Records contained in a dataset
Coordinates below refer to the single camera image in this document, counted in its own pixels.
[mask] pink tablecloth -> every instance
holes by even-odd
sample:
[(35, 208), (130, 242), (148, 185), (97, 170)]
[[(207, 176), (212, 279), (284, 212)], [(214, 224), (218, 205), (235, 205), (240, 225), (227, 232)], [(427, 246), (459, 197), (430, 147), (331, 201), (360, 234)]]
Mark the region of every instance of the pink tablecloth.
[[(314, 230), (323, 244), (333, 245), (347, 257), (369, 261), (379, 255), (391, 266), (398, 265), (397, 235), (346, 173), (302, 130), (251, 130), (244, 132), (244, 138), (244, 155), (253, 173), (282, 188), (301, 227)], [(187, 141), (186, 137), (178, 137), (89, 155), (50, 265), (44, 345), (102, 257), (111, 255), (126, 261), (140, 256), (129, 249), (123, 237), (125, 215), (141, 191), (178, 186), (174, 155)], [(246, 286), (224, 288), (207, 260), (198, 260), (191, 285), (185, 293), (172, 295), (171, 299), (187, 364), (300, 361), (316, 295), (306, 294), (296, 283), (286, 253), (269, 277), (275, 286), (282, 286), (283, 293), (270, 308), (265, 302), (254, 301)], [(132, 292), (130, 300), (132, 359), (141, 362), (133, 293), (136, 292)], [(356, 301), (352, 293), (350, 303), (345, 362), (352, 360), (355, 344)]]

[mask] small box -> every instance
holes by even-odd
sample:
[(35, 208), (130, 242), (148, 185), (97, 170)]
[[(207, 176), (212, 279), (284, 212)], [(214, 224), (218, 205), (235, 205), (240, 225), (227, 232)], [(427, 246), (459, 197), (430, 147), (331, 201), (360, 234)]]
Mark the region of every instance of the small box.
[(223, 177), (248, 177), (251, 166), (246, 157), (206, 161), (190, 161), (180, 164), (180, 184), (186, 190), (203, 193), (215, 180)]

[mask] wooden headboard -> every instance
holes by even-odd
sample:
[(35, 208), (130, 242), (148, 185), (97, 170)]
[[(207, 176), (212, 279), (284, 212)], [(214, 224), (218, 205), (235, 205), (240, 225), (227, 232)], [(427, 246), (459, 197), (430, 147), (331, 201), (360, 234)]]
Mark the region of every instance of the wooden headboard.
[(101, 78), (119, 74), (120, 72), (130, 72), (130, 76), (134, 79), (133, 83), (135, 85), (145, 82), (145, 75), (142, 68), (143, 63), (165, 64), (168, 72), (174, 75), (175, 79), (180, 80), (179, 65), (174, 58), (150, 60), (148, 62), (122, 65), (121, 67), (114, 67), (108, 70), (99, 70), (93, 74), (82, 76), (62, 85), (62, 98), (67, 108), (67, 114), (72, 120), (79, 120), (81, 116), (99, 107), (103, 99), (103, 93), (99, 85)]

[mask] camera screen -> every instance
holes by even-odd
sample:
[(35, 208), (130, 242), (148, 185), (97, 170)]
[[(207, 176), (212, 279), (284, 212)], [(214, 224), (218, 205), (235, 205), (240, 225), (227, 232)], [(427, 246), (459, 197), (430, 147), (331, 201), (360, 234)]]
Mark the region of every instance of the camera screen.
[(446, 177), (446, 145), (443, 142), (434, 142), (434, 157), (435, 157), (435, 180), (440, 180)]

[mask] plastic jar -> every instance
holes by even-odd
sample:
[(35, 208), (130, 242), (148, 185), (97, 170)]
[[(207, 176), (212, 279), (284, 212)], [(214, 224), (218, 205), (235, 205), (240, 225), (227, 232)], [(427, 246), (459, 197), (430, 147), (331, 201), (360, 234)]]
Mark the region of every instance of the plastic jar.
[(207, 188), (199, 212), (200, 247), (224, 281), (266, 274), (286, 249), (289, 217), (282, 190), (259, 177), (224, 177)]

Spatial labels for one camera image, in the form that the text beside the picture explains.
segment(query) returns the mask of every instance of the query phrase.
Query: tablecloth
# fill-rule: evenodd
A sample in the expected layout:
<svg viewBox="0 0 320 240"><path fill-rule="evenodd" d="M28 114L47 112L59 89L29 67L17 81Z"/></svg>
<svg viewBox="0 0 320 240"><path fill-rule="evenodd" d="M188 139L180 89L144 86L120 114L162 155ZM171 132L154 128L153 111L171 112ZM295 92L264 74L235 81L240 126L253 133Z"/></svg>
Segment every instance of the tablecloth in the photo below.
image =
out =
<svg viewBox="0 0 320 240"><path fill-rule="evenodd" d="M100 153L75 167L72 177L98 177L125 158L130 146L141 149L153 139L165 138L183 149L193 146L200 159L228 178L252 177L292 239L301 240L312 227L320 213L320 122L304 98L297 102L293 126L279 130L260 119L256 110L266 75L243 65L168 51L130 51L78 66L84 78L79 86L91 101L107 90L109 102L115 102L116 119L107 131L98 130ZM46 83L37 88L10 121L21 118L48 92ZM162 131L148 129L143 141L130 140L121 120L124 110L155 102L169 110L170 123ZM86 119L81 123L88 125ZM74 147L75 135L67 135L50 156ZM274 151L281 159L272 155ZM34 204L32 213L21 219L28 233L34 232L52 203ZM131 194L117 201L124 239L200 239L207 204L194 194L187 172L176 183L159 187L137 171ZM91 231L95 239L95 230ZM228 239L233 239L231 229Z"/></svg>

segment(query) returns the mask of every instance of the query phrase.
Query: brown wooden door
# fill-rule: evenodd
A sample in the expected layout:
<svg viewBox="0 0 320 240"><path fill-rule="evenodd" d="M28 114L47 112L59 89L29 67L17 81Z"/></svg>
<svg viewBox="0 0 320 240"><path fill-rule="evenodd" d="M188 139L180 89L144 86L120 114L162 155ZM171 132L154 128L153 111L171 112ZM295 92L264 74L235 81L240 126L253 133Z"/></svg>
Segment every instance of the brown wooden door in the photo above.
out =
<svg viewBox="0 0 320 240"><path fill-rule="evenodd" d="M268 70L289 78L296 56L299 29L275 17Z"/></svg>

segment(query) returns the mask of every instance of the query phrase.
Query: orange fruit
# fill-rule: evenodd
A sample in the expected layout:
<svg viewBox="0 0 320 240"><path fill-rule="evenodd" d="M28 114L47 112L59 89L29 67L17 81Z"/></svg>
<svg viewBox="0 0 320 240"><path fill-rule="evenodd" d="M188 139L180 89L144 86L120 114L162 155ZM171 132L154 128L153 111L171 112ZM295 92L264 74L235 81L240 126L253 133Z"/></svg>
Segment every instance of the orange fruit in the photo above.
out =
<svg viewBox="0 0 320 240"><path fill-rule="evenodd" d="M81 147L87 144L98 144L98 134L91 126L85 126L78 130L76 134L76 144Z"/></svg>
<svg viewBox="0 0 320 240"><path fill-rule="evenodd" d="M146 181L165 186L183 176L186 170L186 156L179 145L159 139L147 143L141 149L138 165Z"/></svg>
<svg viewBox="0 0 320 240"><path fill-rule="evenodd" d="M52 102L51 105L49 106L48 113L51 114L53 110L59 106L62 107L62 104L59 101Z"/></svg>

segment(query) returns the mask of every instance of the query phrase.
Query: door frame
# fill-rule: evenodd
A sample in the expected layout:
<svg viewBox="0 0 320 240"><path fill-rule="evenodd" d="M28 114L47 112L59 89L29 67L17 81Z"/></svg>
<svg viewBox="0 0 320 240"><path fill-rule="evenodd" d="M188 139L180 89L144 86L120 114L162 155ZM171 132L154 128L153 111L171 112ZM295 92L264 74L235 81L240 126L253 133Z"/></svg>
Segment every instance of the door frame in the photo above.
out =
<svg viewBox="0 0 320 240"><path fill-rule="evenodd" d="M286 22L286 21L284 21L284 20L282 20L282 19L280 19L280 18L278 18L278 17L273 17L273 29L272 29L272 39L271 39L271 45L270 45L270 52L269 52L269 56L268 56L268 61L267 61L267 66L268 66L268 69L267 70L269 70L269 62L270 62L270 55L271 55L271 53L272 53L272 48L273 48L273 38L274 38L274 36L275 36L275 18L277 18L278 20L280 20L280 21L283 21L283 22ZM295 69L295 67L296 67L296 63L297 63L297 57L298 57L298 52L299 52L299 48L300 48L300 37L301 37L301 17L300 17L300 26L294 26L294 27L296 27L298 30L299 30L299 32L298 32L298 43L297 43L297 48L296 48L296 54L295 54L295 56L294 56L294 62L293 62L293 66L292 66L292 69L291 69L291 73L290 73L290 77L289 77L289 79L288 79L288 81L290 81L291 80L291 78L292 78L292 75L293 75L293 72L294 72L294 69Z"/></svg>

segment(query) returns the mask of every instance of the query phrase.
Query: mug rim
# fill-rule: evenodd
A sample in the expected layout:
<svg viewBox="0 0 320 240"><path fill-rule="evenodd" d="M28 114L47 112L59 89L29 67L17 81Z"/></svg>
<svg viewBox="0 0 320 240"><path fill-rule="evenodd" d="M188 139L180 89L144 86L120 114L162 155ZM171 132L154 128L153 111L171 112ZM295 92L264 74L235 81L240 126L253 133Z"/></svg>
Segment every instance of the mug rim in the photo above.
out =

Task brief:
Give the count of lines in the data shown above that contain "brown", and nothing else.

Exercise output:
2